Repeat the records below exactly, beginning at the first line and finishing with the line that contains "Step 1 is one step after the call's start".

%%

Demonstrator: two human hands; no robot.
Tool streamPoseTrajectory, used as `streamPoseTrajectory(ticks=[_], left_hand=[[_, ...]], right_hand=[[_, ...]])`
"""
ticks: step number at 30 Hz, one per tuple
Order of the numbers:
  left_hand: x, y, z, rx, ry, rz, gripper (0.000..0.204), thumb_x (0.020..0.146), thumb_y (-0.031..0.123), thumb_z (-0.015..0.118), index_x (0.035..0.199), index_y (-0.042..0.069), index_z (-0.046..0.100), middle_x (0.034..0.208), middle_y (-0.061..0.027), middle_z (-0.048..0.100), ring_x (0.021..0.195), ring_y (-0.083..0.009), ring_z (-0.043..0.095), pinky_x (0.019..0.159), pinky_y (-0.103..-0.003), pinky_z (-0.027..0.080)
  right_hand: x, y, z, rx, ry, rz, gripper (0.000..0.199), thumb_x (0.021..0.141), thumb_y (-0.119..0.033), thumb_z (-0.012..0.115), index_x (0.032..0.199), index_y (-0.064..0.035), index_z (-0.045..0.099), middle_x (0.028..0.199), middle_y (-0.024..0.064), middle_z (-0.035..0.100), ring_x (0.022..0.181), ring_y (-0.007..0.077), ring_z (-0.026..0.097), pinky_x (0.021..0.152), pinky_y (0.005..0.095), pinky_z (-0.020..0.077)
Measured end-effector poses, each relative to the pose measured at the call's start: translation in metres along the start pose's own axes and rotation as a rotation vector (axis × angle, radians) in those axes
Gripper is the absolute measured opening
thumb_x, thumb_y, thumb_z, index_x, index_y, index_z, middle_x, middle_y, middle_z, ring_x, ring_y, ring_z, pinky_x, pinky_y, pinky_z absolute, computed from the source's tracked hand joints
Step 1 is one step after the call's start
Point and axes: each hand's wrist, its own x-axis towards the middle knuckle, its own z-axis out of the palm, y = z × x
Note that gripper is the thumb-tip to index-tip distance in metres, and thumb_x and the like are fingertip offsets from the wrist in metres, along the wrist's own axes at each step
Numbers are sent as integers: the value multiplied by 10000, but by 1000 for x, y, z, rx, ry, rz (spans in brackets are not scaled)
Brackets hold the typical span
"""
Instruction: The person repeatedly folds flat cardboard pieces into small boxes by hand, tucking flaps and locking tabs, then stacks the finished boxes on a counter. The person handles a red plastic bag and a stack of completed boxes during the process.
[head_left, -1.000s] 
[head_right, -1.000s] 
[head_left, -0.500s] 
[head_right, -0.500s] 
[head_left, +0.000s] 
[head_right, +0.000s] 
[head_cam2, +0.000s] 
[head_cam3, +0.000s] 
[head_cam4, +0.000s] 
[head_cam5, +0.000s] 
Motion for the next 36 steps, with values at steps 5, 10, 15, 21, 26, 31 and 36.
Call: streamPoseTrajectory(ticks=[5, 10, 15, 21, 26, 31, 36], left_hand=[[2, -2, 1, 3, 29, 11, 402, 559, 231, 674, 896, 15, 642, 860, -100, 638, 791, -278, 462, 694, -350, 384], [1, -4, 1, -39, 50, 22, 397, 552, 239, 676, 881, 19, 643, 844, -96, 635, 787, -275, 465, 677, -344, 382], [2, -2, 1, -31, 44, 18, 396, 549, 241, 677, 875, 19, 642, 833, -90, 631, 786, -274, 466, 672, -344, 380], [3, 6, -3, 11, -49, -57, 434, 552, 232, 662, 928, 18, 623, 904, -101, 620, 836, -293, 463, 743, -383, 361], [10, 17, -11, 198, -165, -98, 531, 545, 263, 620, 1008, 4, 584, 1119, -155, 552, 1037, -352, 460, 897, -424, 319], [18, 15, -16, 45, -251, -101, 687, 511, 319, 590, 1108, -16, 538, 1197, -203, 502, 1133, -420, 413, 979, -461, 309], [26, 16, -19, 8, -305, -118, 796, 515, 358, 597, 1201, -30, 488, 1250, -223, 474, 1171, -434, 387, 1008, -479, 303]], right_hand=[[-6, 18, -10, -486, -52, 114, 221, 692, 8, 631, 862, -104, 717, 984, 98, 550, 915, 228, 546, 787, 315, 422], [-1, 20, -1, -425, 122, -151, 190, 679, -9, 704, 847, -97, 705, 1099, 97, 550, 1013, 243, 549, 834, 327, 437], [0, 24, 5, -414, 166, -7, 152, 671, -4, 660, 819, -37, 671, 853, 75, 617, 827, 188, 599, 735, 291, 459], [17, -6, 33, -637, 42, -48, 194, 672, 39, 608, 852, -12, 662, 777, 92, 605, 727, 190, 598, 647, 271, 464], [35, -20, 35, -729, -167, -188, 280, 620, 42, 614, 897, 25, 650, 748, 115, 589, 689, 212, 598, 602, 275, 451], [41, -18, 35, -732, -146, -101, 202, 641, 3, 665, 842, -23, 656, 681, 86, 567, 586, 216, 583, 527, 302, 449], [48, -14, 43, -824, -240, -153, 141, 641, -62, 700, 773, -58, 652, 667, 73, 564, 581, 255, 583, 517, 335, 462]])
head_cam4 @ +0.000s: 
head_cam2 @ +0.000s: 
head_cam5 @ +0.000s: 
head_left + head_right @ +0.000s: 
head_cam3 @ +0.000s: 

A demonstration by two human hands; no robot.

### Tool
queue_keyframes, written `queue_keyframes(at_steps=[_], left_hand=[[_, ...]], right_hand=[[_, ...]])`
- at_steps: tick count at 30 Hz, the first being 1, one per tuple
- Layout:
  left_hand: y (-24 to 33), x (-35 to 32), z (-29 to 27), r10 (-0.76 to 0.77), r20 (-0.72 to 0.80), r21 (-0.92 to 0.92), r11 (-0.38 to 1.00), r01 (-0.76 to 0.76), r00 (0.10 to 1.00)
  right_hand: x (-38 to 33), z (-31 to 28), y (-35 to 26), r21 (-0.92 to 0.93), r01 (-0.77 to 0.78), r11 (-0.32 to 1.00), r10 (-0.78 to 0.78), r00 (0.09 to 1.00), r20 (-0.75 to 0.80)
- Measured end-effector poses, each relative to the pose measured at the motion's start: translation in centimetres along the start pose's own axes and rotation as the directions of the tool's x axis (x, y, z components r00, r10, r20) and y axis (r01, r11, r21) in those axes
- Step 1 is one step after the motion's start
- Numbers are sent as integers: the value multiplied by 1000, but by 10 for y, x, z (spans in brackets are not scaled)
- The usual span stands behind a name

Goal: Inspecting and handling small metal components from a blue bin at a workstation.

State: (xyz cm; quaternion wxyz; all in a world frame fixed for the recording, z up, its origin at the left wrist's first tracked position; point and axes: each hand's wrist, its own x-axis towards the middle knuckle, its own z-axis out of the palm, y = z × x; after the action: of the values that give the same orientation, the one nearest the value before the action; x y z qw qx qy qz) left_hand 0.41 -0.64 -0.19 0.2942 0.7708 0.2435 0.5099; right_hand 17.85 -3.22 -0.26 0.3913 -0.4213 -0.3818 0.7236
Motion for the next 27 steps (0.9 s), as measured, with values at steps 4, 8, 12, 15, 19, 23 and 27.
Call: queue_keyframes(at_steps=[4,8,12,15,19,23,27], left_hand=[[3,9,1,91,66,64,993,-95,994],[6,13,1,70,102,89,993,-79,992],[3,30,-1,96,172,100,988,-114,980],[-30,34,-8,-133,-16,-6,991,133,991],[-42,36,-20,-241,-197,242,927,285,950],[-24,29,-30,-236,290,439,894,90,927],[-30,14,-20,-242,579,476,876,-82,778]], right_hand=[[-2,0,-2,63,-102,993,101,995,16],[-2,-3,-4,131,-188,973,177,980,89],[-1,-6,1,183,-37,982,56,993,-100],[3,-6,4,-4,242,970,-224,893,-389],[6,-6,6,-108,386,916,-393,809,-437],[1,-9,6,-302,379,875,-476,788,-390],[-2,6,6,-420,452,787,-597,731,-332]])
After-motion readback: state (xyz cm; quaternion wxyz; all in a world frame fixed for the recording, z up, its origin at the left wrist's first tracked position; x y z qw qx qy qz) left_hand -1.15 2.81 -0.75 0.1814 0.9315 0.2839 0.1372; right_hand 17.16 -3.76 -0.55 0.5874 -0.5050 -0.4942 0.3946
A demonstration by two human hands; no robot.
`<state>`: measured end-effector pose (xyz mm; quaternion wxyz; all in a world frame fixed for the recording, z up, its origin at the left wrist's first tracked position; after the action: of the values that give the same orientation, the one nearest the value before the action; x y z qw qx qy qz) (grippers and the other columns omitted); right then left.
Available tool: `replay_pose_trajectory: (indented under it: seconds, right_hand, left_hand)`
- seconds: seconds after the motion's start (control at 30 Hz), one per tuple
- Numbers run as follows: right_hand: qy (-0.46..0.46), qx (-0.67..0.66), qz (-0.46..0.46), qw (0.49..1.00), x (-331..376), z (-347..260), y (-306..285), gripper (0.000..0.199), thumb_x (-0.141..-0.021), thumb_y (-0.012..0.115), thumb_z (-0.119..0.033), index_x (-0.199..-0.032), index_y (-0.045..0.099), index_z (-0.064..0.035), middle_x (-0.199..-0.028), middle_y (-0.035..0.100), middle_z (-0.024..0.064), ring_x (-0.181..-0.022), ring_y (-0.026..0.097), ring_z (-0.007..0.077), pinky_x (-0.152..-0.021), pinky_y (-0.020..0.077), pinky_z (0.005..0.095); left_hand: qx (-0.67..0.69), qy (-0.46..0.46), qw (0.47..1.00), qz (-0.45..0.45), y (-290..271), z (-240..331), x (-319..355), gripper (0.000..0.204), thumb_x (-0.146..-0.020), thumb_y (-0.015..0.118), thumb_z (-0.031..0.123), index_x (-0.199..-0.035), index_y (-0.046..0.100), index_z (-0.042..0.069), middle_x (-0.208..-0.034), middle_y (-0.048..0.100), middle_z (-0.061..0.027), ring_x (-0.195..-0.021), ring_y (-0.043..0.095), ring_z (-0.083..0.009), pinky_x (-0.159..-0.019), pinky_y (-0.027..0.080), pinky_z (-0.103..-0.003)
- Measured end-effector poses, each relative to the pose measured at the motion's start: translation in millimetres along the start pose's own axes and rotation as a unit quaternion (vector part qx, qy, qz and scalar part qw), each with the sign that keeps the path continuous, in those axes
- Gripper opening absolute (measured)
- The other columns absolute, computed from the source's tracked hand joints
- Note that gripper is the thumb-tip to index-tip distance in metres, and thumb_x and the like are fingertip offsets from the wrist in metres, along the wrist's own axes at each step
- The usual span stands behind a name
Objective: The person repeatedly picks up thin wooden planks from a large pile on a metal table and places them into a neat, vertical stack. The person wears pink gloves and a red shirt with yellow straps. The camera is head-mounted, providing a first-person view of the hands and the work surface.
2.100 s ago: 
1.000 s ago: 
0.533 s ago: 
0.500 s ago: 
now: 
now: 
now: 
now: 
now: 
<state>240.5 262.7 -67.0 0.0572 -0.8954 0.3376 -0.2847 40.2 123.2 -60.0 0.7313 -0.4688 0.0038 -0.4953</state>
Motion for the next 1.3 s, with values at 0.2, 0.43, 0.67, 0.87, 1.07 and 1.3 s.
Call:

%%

▶ _TASK RESPONSE_:
Demonstrator: two human hands; no robot.
Tool streamPoseTrajectory, used as `streamPoseTrajectory(ticks=[_], left_hand=[[_, ...]], right_hand=[[_, ...]])`
"""
ticks: step number at 30 Hz, one per tuple
Order of the numbers:
  left_hand: x, y, z, rx, ry, rz, gripper (0.000..0.204), thumb_x (0.020..0.146), thumb_y (-0.031..0.123), thumb_z (-0.015..0.118), index_x (0.035..0.199), index_y (-0.042..0.069), index_z (-0.046..0.100), middle_x (0.034..0.208), middle_y (-0.061..0.027), middle_z (-0.048..0.100), ring_x (0.021..0.195), ring_y (-0.083..0.009), ring_z (-0.043..0.095), pinky_x (0.019..0.159), pinky_y (-0.103..-0.003), pinky_z (-0.027..0.080)
  right_hand: x, y, z, rx, ry, rz, gripper (0.000..0.199), thumb_x (0.021..0.141), thumb_y (-0.119..0.033), thumb_z (-0.012..0.115), index_x (0.032..0.199), index_y (-0.064..0.035), index_z (-0.045..0.099), middle_x (0.028..0.199), middle_y (-0.024..0.064), middle_z (-0.035..0.100), ring_x (0.022..0.181), ring_y (-0.007..0.077), ring_z (-0.026..0.097), pinky_x (0.021..0.152), pinky_y (0.005..0.095), pinky_z (-0.020..0.077)
Measured end-effector poses, each relative to the pose measured at the call's start: translation in metres along the start pose's own axes and rotation as a rotation vector (axis × angle, radians) in those axes
Gripper is the absolute measured opening
thumb_x, thumb_y, thumb_z, index_x, index_y, index_z, middle_x, middle_y, middle_z, ring_x, ring_y, ring_z, pinky_x, pinky_y, pinky_z absolute, computed from the source's tracked hand joints
Step 1 is one step after the call's start

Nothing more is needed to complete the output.